Calvin Fackler Johnson (1844–1925)

Drawing of Cal Johnson at the Beck Cultural Exchange Center in Knoxville
Courtesy WBIR, Fair use image

Calvin “Cal” Fackler Johnson was a businessman and philanthropist known as the wealthiest African American in Tennessee at the time of his death in 1925. Johnson was born enslaved in Knoxville, Tennessee, on October 14, 1844. His father, Cupid Johnson, was owned by William Howel of Grainger County but was sold to Charles McClung after his owner’s death. Cupid Johnson became a successful horse trainer and jockey for the McClung family. Calvin’s mother, Harriett Johnson, was a housemaid owned by the McClung family.

In his youth, Johnson helped care for horses alongside his father. During the Civil War, Johnson served as a cart driver for Union soldiers from East Tennessee, replenishing supplies and carrying messages home to the wives of the soldiers. Johnson became a free man after the ratification of the 13th Amendment in 1865 and first gained employment as a cook. He then worked for the U.S. government, overseeing former slaves who buried Union soldiers in the Knoxville National Cemetery. Johnson petitioned the government to move the remains of former African American Union soldiers that were hastily dug near battlefields throughout the countryside. He received a contract to re-inter the bodies of those soldiers in the Knoxville National Cemetery and other official gravesites.

Johnson used his earnings from this work to open a grocery store, which his first wife, Mary Alice Hayes, managed. The couple had married on December 23, 1875, but divorced shortly afterward. Johnson then became a reclusive alcoholic. Eventually, he sobered and found work again as a cook and then as a bartender. Despite his occupation, Johnson gave up drinking, saved his money, and by the mid-1880s, he had purchased three popular Knoxville saloons.

After purchasing land in 1890, Johnson built a racetrack (now a street named Speedway Circle) and owned several thoroughbred horses. One of his horses won a world speed record in 1893 at the Columbian Exposition in Chicago. He also owned rental homes and business properties. Johnson built a three-story warehouse on State Street in 1898, which is still known as the Cal Johnson Building. Amazingly, Johnson never learned to read or write and used a stamp to sign documents. Now prosperous and popular, Johnson served as a Knoxville city alderman from 1883 to 1885. He married Maggie Erwin, a woman thirty years younger than he. The couple never had any children.

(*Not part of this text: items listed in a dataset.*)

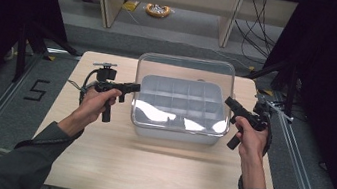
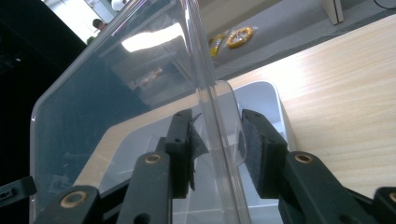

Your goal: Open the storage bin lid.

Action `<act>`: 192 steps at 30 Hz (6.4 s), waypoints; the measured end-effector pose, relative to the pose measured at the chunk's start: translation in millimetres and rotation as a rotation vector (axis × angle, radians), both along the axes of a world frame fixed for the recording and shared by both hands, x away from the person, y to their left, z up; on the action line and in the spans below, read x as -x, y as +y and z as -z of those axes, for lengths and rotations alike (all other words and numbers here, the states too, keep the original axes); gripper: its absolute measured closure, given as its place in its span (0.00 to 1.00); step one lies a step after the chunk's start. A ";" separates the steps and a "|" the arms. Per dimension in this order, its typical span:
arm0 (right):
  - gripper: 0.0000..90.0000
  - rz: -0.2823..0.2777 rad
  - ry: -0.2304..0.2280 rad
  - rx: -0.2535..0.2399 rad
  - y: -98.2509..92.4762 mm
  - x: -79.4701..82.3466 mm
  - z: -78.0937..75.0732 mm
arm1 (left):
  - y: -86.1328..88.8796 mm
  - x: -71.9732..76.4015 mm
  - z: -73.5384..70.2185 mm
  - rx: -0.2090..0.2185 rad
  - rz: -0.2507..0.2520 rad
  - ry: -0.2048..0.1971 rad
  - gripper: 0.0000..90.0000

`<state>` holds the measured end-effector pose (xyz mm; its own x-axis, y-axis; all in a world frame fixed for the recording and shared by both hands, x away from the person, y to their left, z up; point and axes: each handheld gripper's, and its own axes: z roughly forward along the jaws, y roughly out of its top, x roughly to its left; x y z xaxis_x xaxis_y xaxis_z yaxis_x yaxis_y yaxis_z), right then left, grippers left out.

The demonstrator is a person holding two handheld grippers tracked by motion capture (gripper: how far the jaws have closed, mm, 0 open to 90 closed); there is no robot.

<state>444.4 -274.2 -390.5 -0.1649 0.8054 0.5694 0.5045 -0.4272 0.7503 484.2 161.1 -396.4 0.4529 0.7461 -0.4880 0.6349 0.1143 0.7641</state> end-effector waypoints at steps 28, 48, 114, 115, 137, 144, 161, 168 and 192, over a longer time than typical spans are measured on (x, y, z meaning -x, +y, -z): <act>0.74 -0.058 -0.068 -0.004 2.8 65.9 8.8 | 15.7 64.3 20.6 0.020 0.058 -0.006 0.72; 0.74 -0.056 -0.053 -0.015 -0.7 100.6 37.7 | 15.4 94.1 46.8 0.024 0.104 0.020 0.72; 0.72 -0.073 0.092 -0.033 -12.0 190.4 100.6 | 9.4 162.0 104.2 -0.060 0.259 0.161 0.70; 0.72 -0.074 0.099 -0.038 -11.5 189.6 103.4 | 9.5 162.0 104.4 -0.062 0.261 0.163 0.70; 0.72 -0.068 0.194 -0.048 -10.6 184.7 118.6 | 4.8 156.6 114.0 -0.109 0.285 0.207 0.66; 0.71 -0.074 0.214 -0.033 -12.3 183.5 119.5 | 2.2 154.6 116.1 -0.124 0.285 0.215 0.63; 0.71 -0.063 0.232 0.021 -10.2 175.4 126.2 | -1.9 152.9 118.5 -0.161 0.299 0.203 0.59; 0.69 -0.053 0.276 -0.050 -5.7 177.8 122.5 | -5.3 155.5 117.2 -0.226 0.289 0.146 0.56; 0.51 -0.010 0.192 0.011 -14.1 174.6 116.6 | 3.7 154.4 108.7 -0.177 0.254 0.102 0.46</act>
<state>269.9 -288.2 -507.0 -0.0616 0.8109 0.5819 0.6431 -0.4136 0.6445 329.8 164.8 -505.1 0.5908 0.6931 -0.4130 0.7006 -0.1868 0.6887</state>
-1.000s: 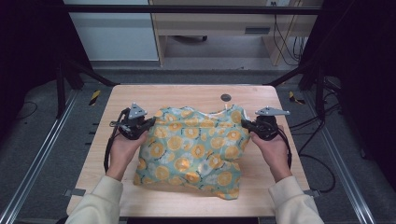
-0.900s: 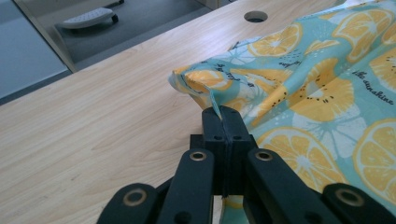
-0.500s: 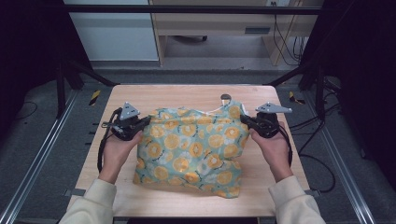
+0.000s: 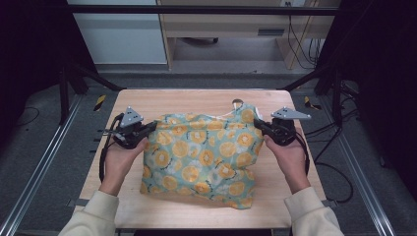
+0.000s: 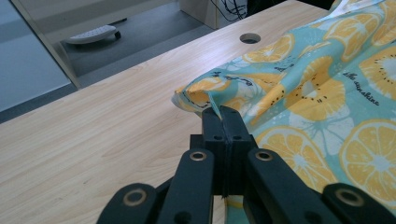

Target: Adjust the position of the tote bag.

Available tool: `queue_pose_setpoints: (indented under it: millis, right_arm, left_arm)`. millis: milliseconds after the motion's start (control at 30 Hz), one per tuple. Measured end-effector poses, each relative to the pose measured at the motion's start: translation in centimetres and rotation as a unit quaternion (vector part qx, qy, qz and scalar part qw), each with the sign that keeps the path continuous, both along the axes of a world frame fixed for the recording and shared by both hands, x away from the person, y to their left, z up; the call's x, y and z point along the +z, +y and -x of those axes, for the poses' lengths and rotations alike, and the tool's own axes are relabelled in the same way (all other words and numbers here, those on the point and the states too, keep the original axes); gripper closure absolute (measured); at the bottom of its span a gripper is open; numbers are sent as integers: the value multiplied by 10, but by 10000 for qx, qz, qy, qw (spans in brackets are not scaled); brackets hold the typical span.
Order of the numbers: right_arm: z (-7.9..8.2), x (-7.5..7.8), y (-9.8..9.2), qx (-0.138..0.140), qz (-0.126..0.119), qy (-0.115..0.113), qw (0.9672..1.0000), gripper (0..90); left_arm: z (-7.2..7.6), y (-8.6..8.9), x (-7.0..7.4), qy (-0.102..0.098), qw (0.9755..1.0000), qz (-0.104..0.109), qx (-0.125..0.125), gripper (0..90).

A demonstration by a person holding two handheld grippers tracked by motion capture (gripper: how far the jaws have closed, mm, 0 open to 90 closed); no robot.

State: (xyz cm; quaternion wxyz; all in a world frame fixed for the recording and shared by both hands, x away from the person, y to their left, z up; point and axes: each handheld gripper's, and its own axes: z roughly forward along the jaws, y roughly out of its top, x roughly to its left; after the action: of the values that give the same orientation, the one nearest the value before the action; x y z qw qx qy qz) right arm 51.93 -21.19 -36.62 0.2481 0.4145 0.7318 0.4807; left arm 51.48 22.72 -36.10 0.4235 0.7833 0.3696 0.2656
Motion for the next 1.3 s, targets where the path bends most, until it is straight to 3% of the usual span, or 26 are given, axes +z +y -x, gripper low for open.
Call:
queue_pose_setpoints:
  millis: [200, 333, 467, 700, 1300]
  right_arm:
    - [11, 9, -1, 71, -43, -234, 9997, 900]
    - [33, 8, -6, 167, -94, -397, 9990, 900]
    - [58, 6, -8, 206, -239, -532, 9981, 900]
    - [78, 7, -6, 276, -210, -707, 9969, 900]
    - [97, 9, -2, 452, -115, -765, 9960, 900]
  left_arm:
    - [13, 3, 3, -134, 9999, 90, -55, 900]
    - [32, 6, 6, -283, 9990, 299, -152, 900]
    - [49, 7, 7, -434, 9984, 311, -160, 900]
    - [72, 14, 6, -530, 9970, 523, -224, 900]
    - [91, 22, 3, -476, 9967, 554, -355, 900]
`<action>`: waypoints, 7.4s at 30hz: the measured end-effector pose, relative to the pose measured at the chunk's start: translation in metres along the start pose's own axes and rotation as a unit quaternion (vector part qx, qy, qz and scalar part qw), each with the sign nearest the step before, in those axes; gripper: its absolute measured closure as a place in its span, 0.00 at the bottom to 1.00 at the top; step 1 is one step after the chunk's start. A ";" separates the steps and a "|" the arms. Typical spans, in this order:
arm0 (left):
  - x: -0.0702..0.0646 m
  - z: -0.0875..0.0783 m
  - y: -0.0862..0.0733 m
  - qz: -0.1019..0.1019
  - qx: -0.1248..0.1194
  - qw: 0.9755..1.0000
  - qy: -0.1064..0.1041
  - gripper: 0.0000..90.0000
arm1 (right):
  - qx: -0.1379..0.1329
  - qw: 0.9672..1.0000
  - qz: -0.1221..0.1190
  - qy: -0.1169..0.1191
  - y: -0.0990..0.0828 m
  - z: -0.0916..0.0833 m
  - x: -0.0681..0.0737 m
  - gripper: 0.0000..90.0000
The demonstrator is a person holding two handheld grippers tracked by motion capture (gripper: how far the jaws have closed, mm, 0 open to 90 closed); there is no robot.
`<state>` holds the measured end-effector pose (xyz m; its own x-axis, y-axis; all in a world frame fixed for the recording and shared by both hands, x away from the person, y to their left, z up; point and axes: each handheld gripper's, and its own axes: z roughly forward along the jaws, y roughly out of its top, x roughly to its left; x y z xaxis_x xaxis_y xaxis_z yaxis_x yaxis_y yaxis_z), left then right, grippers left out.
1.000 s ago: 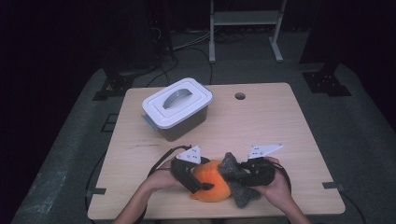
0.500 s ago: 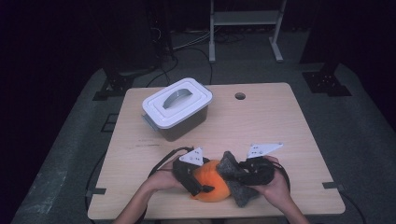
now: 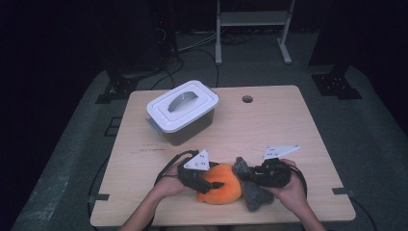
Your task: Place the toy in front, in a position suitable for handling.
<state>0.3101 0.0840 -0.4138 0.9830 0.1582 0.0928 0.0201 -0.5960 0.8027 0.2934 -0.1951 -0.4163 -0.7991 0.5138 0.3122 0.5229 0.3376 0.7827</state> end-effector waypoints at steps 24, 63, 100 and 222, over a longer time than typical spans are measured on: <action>-0.001 0.005 -0.003 -0.024 -0.010 1.000 -0.016 0.35 | 0.000 1.000 -0.006 -0.008 -0.007 -0.007 -0.009 0.77; -0.007 0.009 0.008 0.009 -0.013 0.999 0.048 0.39 | -0.028 0.998 -0.056 0.012 0.012 0.003 0.009 0.77; -0.002 0.013 0.003 -0.015 -0.007 0.999 0.028 0.14 | -0.026 0.998 -0.047 0.029 0.008 0.000 0.011 0.76; 0.010 -0.007 -0.006 -0.041 -0.019 0.998 0.032 0.33 | -0.021 0.997 -0.066 0.020 0.005 0.003 0.007 0.78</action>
<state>0.3182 0.0952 -0.4137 0.9648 0.2554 0.0623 0.0917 -0.5490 0.8308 0.2914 -0.1874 -0.4115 -0.8719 0.4347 0.2255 0.4000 0.3665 0.8400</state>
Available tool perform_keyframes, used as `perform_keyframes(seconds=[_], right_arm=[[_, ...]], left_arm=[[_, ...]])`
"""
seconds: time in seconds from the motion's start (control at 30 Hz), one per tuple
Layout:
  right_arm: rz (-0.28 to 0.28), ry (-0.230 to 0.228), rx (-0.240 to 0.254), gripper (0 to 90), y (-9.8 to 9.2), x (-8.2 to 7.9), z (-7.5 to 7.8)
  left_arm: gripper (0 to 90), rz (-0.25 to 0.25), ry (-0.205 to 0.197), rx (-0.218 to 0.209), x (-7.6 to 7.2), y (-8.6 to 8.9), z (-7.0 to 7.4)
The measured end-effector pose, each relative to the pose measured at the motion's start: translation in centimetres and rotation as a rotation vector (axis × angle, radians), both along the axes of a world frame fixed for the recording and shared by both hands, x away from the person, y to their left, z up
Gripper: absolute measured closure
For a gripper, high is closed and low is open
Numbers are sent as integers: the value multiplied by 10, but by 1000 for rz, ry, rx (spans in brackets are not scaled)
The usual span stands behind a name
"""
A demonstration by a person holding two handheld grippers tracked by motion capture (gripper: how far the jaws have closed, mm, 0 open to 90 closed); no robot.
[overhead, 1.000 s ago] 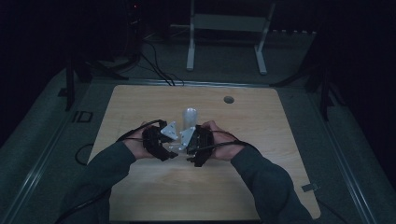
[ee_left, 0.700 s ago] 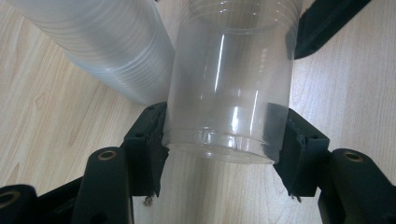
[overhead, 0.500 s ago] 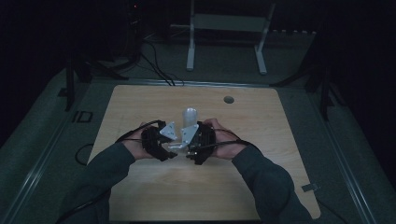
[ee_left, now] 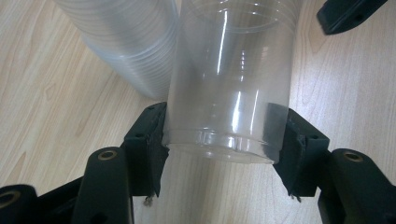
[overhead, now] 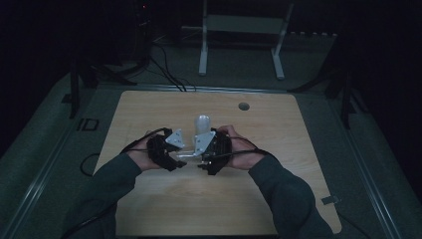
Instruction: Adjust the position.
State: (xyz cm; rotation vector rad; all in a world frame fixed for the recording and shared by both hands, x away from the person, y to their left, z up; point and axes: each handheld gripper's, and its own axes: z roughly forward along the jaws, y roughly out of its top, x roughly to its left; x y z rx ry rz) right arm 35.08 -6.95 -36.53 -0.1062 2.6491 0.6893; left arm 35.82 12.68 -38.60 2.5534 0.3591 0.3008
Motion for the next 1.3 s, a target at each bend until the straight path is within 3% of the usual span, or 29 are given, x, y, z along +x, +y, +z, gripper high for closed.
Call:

By this point, a noted Knoxville philanthropist to local African American organizations, Johnson was a frequent benefactor to the local orphanage and donated a building on the corner of Patton and Vine Streets for the first local Black YMCA. A 1907 Tennessee prohibition ordinance forced Johnson to close his saloons and his racetrack. He began to pursue other business options, including owning one of the city’s first movie houses. As part of Knoxville’s Appalachian Exposition in 1910, Johnson cut down the last remaining tree on his racetrack to receive the city’s first airplane.

In 1922, Knoxville created Cal F. Johnson Park on what is now known as Hall of Fame Drive. Johnson donated money for the land, flagpole, lights, sidewalks, and a large fountain. At the time of Johnson’s death in 1925 at the age of eighty, his fortune was valued between $300,000 to $500,000, which equals in modern times to between $4 and $6 million. The Cal Johnson Recreation Center was erected in Cal F. Johnson Park in 1957 to his memory.